## Task details
Starting at the line below with "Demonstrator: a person" and stopping at the line with "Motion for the", please print each line exactly, those two included, and skip every picture.

--------------------------------------------------

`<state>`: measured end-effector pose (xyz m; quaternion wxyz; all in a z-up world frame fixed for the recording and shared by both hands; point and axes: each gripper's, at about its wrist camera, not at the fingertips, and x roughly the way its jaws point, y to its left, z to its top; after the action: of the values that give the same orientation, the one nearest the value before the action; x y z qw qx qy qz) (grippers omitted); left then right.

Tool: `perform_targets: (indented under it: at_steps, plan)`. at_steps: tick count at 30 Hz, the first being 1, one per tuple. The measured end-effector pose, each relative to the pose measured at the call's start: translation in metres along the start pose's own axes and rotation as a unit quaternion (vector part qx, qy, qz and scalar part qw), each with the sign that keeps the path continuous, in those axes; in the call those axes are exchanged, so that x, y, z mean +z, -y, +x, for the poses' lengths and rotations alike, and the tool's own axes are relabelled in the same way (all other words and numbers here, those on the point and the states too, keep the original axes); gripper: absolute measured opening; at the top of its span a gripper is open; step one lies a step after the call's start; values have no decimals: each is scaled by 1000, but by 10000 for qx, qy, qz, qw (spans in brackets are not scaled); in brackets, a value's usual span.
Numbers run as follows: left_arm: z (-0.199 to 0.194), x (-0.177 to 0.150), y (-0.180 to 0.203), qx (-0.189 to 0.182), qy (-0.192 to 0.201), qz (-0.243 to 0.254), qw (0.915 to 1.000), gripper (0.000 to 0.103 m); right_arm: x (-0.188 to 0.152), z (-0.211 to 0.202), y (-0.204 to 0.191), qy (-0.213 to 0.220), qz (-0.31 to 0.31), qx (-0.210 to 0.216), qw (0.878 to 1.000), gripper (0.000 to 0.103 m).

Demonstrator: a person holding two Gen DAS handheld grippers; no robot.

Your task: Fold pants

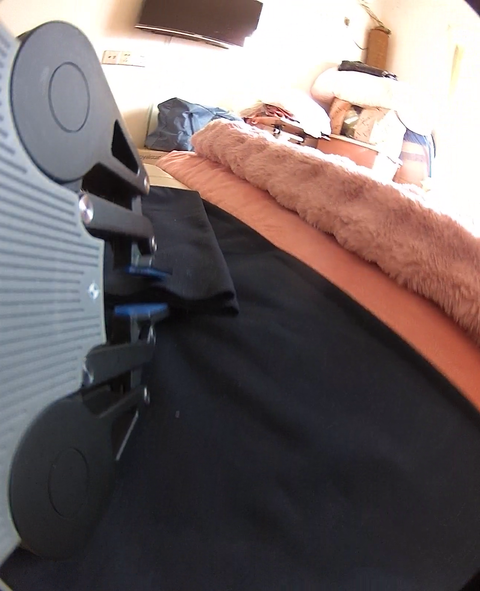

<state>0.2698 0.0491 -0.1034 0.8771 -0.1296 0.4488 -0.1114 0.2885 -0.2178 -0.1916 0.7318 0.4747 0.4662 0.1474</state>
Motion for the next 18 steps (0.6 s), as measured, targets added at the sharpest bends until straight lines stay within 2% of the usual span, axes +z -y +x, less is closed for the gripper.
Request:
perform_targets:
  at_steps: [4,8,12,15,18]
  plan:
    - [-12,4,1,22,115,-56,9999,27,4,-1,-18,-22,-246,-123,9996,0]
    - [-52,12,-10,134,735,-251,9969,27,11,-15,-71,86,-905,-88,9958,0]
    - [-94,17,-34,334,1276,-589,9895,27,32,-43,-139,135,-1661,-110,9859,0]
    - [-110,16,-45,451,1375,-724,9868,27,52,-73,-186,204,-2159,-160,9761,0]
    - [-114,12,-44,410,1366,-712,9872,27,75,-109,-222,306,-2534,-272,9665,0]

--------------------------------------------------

## Task solution
Demonstrator: a person holding two Gen DAS handheld grippers; no robot.

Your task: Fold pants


<state>0.2698 0.0491 -0.1034 0.8771 -0.1296 0.4488 -0.1114 0.2885 -0.2178 -0.1916 0.7318 0.4747 0.4662 0.1474</state>
Motion for the next 18 steps (0.6 s), as measured, targets added at the sharpest bends until straight lines stay within 2% of the usual span, axes +z -y +x, less is closed for the gripper.

There is no more to add to the answer.